Segundo dia - Músculos de formação das costas, bíceps e delta traseira.

  1. O aperto na inclinação é um aperto largo para o delta traseiro 3-4 x 8-12.
  2. Aperto em forma de t com duas mãos 3-4 x 8-12.
  3. A haste da haste na inclinação para a correia 3-4 x 8-12.
  4. Flexão de mãos com uma barra de um aperto largo sentado 3-4 x 8-12.
  5. Flexionando as mãos por garra média inversa 3-4 x 8-12.
  6. Torcendo 3-4 x 15-20.

O terceiro dia - Treinamento dos músculos das pernas, o delta médio.

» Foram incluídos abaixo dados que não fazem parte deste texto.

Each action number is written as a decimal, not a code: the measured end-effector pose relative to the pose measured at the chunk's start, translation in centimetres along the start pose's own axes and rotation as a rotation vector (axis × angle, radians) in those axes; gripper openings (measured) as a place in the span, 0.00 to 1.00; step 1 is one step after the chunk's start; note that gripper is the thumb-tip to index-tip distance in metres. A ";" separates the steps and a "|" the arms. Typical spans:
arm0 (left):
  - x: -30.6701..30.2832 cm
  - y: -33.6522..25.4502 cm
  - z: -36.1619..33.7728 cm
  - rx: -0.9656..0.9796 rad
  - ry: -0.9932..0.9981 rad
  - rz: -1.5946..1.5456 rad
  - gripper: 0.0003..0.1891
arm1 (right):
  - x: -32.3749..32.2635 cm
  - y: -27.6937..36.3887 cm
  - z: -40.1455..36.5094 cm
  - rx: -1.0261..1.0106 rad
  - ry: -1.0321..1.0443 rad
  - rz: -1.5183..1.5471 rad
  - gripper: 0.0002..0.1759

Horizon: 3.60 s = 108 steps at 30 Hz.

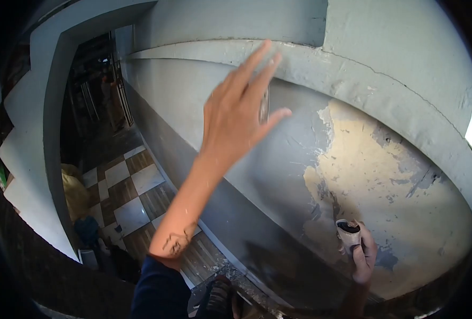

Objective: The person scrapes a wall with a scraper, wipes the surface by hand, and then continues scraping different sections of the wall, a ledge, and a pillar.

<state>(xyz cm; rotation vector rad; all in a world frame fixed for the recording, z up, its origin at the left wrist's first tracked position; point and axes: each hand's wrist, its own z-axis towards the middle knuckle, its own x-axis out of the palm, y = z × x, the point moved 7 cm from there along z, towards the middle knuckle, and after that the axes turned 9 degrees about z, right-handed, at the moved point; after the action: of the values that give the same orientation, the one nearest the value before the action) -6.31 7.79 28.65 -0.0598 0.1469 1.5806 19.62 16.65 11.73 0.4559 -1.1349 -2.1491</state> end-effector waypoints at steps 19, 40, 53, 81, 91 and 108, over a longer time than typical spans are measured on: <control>3.9 2.6 4.6 0.312 0.054 -0.026 0.33 | -4.4 8.7 1.5 -0.972 -0.353 -1.409 0.17; 5.0 2.6 3.5 0.081 0.210 -0.227 0.34 | -3.6 8.5 3.6 -0.454 0.061 -1.684 0.10; 4.8 2.3 3.9 -0.060 0.235 -0.232 0.30 | -3.4 9.9 7.0 -0.310 0.541 -1.427 0.23; 4.7 0.7 2.5 -0.144 0.203 -0.157 0.30 | -3.2 6.4 4.8 -0.017 0.519 -1.628 0.33; 8.1 -13.3 -12.3 -1.876 0.686 -1.663 0.28 | 0.0 6.8 6.9 -0.001 0.504 -1.557 0.27; 9.1 -18.8 -9.3 -1.906 0.236 -1.874 0.29 | -2.6 7.5 2.0 0.823 -0.378 -0.064 0.15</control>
<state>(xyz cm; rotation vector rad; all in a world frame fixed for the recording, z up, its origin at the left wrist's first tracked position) 11.76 15.77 17.24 -1.3731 -0.9995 -0.6265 23.27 16.59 19.12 0.4393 -2.2493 -1.7738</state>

  1. Agachamento com uma barra de 3-4 x 8-12.
  2. Fode com uma barra de 3-4 x 8-12.
  3. Dadlift 3-4 x 8-12.
  4. Sobe nas meias 3-4 x 20-25.
  5. Banco de varas por causa da cabeça (de pé ou sentada) 3-4 x 8-12.
  6. Haste de haste para o queixo 3-4 x 8-12.
  7. Torcendo 3-4 x 15-20.

Complexo de exercícios com um barbell para meninas

Para meninas, há um plano de treinamento circular com uma barra e seu próprio peso. Exercícios de 15-20 repetições devem ser realizadas, cada exercício é realizado uns aos outros sem descanso. Realizar três ou quatro círculos para treinamento. O programa é projetado por três dias por semana. Antes de iniciar o treino, é necessário aquecer - executar saltos ou outros cardadores por 5-7 minutos.

Dia 1.

  1. Plie-agachamento.
  2. Tesouras.
  3. Encostas com uma barra.
  4. Flexões do chão ou elevação.
  5. Haste sentado sentado.
  6. Empurrado para queixo.
  7. Pressione: levantando as pernas deitado + bicicleta.

Dia 2.

  1. STOP de pé médio daquadra.
  2. Impulso morto.
  3. Haste de haste para o cinto.
  4. Rod frontal levanta na frente deles.
  5. Rodas sentadas pelo aperto médio.
  6. Flexões inversas.
  7. Pressione: Repita o dia 1.

Dia 3.

  1. Deadlift.
  2. Sucessando na colina.
  3. Fire ups, pernas na colina.
  4. Planck: Subterner ascent com antebraço.
  5. Banco francês.
  6. Flexão da mão pelo aperto médio.
  7. Pressione: Repita o dia 1.

Se a carga não for suficiente e o complexo leva 40-45 minutos, no final, o programa pode ser suplementado com papel cardíaco por 10-15 minutos. Tais exercícios incluem: pulando com uma corda, berp, pulando no lugar, pulando em elevação, correndo e parecer.

Conclusão

Se houver uma haste e unidades suficientes para ela para ela, toda pessoa, independentemente do local de treinamento - a academia esta ou casa, com treinamento adequado, nutrição e descanso podem alcançar o resultado desejado, seja um conjunto de massa muscular ou perda de peso. A principal tarefa será uma seleção competente de exercícios e, mais importante, é claro, começar a treinar! O bar era, há também o principal projétil atlético de todos os tempos e povos!